There had been moments in my life when I had not asserted my black identity. I hadn’t “passed” in the traditional sense of the word, but in a more subtle way, by simply mumbling that I was mixed. Then the white people in my midst seemed to forget whom they were talking to, and countless times I was a silent witness to candid racism. When I would remind them that my father was black, they would laugh and say, “But you’re different.” That was somewhere I never wanted to return. There was danger in this muddy middle stance. A danger of disappearing. Of being swallowed whole by the great white whale. I had seen the arctic belly of the beast and didn’t plan on returning.

I’m no longer a black girl. At least according to my new driver’s license and birth certificate. The “black” has been smudged out and the word “quadroon” scribbled in. I told the woman at the DMV — auburn cornrows, vaguely Asiatic features — that I wasn’t comfortable with that term “quadroon.” I told her, as politely as I could, that it reminded me of slave days, when they used to separate the slaves by caste. She just laughed and told me to be happy I got “quadroon.” “You don’t know how lucky you are, babe,” she said, puffing on a Marlboro and flipping through her latest issue of Vibe magazine. “They’re being picky who they let use that term. Everybody’s trying to claim something special in their background — a Scottish grandfather, a Native American grandmother. But the M.N. is trying to keep it to first-generation mixtures, you know. Otherwise things would get far too confusing.” Then she had me sign some form, which I barely read, still reeling from my night before the video monitor. It said something about allowing my image to be used to promote racial harmony. I left the DMV in a daze.

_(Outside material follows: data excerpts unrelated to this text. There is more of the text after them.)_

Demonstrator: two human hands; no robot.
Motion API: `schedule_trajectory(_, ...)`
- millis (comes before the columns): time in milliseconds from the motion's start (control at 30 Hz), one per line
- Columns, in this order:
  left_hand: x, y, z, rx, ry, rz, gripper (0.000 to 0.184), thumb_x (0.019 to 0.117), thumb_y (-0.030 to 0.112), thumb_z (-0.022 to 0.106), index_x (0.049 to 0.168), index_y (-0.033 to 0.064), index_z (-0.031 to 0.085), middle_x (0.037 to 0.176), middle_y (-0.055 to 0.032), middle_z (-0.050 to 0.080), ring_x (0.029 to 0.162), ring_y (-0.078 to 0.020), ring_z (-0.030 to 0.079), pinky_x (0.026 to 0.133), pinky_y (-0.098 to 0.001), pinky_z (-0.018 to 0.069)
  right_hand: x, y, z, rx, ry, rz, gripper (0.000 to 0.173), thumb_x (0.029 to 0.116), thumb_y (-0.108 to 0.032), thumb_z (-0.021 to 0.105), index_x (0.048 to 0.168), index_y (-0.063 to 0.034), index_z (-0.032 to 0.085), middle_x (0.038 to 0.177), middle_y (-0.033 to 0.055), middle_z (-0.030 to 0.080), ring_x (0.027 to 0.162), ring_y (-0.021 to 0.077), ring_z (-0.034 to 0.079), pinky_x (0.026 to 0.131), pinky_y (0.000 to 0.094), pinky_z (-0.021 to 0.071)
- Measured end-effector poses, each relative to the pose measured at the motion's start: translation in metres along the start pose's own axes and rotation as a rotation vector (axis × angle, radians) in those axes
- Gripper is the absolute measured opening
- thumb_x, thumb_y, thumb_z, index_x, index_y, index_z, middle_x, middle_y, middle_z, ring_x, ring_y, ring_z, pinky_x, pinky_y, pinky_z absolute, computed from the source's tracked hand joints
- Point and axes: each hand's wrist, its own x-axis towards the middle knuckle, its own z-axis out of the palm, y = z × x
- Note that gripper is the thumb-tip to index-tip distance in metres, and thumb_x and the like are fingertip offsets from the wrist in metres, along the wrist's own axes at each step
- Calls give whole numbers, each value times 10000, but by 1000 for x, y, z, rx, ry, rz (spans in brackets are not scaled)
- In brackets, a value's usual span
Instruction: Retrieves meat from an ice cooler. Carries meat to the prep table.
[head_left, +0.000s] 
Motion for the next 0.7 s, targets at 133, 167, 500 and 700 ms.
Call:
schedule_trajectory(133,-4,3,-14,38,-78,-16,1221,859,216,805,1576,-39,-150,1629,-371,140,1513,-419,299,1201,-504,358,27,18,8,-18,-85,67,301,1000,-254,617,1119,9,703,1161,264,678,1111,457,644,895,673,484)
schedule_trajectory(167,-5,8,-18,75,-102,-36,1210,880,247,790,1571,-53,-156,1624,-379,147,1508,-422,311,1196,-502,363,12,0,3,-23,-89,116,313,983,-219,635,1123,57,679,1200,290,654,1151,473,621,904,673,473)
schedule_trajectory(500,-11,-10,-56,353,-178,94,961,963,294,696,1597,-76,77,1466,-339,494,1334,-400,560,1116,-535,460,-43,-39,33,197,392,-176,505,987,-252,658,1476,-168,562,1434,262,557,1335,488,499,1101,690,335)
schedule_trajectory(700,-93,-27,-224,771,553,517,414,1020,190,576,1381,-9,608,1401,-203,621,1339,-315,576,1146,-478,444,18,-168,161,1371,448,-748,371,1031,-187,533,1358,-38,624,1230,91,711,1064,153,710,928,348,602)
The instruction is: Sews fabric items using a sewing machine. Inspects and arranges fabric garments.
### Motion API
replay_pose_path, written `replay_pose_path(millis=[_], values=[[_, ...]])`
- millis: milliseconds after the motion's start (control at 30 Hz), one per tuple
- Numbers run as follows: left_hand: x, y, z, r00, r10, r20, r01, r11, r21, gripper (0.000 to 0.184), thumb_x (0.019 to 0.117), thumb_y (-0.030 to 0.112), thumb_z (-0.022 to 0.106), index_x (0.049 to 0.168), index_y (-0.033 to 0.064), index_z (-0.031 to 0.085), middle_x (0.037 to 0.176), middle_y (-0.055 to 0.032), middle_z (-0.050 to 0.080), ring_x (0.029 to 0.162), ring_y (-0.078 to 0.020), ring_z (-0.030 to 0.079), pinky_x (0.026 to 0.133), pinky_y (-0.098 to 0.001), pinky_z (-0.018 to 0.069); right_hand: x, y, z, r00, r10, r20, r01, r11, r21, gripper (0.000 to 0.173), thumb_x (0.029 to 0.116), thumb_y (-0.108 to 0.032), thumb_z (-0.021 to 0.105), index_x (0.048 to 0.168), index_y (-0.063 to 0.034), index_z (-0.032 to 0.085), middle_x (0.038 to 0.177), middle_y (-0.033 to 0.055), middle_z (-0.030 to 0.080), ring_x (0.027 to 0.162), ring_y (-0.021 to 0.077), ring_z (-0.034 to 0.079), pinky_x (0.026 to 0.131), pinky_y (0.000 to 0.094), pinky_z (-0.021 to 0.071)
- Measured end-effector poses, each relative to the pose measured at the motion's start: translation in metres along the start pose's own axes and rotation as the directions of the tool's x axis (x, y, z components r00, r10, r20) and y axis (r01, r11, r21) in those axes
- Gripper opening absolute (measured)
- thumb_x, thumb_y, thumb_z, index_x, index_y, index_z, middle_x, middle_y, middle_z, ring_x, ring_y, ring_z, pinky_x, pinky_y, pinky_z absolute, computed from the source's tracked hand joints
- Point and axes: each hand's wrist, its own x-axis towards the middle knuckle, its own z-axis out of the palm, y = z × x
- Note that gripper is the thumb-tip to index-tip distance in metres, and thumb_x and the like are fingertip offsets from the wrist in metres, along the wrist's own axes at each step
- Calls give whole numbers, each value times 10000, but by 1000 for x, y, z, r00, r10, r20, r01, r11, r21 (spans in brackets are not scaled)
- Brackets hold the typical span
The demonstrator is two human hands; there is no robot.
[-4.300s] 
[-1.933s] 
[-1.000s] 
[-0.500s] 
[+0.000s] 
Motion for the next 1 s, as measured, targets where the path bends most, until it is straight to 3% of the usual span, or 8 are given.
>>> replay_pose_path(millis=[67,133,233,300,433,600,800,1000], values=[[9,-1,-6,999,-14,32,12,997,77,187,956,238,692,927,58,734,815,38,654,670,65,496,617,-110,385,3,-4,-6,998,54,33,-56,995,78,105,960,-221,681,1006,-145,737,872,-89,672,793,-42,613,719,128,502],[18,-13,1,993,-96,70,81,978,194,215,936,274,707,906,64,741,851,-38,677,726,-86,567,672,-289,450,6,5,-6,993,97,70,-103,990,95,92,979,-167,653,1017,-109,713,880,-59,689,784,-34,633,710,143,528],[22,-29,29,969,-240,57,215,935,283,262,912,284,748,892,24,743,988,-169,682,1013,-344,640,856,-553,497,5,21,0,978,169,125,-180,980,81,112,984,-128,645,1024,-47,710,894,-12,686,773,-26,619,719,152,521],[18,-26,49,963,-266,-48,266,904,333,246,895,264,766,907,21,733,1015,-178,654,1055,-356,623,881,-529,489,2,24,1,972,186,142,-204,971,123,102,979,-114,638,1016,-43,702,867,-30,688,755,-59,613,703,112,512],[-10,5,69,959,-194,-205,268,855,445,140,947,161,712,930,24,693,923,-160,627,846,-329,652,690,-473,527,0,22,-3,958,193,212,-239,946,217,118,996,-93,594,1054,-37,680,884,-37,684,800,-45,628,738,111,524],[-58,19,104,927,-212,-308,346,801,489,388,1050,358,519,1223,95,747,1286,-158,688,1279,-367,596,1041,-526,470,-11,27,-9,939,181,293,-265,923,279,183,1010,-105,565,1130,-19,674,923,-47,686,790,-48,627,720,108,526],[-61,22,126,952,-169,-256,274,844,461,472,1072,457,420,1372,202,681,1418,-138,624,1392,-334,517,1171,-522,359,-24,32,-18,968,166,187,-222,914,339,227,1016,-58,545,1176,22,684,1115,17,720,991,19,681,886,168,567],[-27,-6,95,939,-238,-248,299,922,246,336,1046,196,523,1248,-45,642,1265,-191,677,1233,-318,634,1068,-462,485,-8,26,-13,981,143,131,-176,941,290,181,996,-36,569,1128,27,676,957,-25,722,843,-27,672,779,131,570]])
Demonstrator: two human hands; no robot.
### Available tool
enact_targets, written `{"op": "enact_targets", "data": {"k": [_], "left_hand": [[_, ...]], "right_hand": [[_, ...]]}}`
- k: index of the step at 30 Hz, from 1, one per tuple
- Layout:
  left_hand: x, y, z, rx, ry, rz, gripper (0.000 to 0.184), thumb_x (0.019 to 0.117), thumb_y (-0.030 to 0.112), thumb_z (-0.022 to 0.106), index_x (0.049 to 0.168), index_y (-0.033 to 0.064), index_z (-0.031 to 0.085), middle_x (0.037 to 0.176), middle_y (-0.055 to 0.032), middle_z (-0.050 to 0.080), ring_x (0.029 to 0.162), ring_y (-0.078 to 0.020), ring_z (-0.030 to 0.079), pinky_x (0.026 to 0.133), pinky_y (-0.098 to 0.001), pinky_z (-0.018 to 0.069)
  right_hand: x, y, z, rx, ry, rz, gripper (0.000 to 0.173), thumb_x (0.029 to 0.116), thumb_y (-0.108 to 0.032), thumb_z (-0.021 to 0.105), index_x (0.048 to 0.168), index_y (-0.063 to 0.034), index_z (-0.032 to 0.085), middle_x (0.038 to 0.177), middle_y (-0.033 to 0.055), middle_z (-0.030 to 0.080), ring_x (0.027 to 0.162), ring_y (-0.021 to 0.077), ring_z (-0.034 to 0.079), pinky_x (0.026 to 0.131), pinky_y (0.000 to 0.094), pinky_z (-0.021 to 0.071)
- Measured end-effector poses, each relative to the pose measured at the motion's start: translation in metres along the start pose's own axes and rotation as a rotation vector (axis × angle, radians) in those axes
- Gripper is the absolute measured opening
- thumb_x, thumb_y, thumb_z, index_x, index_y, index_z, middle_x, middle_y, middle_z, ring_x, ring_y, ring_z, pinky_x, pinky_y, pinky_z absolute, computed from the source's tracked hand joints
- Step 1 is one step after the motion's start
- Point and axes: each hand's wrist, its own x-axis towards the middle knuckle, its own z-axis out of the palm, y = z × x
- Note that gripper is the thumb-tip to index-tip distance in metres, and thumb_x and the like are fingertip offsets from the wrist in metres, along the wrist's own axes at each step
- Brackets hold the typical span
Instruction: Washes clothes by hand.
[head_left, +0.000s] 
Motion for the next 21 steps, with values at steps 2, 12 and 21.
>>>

These days, there are M.N. folks in Congress and the White House. They’ve got their own category on the census. It says, “Multiracial.” But even that is inadequate for the more extremist wing of the Mulatto Nation. They want to take it a step further. I guess they have a point. I mean, why lump us all together as multiracial? Eskimos, they say, have 40 different words for snow. In South Africa, during apartheid, they had 14 different types of coloreds. But we’ve decided on this one word, “multiracial,” to describe, in effect, a whole nation of diverse people who have absolutely no relation, cultural or otherwise, to one another.

I’ve learned to flaunt my mixedness at dinner parties, where the guests (most of them white) ooh and aaah about my flavorful background. I’ve found it’s not so bad being a fetishized object, an exotic bird soaring above the racial landscape. And when they start talking about black people, pure breeds, in that way that used to make me squirm before the millennium, I let them know that I’m neutral, nothing to be afraid of. Sometimes I feel it, that remnant of my old self (the angry black girl with the big mouth) creeping out, but most of the time I don’t feel anything at all. Most of the time, I just serve up the asparagus, chimichangas, and fried chicken with a bright, white smile.